Le bassin de La Villette, à Paris. / © MAXPPP
Le bassin de La Villette, à Paris. / © MAXPPP

41 noyades accidentelles ont eu lieu en Île-de-France depuis le début du mois de juin. 14 d'entre elles ont entraîné la mort de la victime.

Par France 3 Paris IDF/ET

En région parisienne, une noyade accidentelle a eu lieu en moyenne tous les deux jours, depuis le début du mois de juin. Ce chiffre ressort de l'enquête "Noyades" publiée pour le troisième trimestre 2018 par Santé publique France
Entre le 1er juin et le 9 août 2018, 41 noyades accidentelles ont eu lieu en Île-de-France, selon cette étude. 14 de ces noyades ont abouti au décès de la victime.
 

Ensoleillement et chaleur, facteurs à risque

Dans cette enquête, Santé publique France, l'établissement public en charge de l'observation épidémiologique, a dénombré pas moins de 1.758 noyades sur l'ensemble du territoire. Un nombre en "forte augmentation" par rapport à 2015. Selon l'agence, "cette augmentation peut s’expliquer pour partie par des conditions climatiques en termes de températures et d’ensoleillement particulièrement favorables à la baignade".
 
Sur ces 1.758 noyades, 902 sont considérées comme accidentelles.

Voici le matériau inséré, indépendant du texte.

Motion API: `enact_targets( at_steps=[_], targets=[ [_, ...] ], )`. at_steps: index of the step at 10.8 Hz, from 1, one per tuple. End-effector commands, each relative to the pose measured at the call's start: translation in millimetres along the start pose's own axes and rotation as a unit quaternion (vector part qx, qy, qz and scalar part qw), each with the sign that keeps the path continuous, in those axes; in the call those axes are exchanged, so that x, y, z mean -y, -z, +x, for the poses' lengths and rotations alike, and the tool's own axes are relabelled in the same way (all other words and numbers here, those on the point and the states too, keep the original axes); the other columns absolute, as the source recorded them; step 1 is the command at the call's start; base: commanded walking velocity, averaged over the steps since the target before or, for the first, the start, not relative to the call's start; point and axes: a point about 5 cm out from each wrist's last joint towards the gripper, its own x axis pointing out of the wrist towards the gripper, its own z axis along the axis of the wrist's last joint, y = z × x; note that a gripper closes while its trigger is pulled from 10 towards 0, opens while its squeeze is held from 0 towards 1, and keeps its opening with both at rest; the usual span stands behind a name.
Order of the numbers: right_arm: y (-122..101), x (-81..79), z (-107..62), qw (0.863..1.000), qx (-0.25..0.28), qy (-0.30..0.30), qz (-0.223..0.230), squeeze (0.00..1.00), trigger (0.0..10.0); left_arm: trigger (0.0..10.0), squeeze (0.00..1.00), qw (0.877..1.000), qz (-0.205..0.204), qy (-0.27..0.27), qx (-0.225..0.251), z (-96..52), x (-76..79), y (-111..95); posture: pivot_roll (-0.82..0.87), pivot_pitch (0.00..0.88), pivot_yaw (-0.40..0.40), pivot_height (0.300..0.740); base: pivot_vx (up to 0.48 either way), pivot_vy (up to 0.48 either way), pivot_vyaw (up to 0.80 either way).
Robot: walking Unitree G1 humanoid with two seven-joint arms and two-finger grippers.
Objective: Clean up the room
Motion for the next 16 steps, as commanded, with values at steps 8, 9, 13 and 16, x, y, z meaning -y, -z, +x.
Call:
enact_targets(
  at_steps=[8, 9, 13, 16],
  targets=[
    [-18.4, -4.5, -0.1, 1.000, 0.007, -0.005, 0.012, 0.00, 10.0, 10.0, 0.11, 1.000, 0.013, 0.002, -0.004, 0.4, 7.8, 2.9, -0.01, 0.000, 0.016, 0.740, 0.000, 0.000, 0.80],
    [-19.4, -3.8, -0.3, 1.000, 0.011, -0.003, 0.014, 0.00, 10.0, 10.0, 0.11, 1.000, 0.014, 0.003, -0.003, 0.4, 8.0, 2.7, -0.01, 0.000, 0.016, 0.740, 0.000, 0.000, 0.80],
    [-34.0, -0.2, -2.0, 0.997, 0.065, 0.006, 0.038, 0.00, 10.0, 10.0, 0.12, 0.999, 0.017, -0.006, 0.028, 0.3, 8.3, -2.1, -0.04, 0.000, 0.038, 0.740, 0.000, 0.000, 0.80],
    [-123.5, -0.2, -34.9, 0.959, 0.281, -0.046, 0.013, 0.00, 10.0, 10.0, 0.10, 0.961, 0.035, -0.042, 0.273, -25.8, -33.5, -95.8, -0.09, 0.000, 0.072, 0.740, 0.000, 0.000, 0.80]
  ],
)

Des noyades qui ont essentiellement lieu en mer. Mais depuis début juin, 20 % des noyades accidentelles ont eu lieu en piscine privée familiale, 14 % sur un plan d'eau et 13 % dans un fleuve ou une rivière.
En région parisienne, un adolescent de 15 ans s'est ainsi noyé dans la Marne, le 8 juillet dernier, en tentant de traverser la rivière. A Paris, les noyades de deux hommes de 20 ans et d'une trentaine d'années ont également été à déplorer fin juillet, dans le bassin de La Villette.
 

Vigilance

Face à ce constat, les autorités lancent un appel à la prudence, notamment à l'adresse des adultes en charge d'enfants. Santé publique France rappelle qu'un enfant peut se noyer "sans bruit, en moins de trois minutes, dans vingt centimètres d'eau".

L'agence invite les baigneurs à choisir les zones de baignade surveillées et à tenir compte de leur forme physique. Autrement dit, ne pas surestimer sa capacité à nager, notamment en milieu naturel.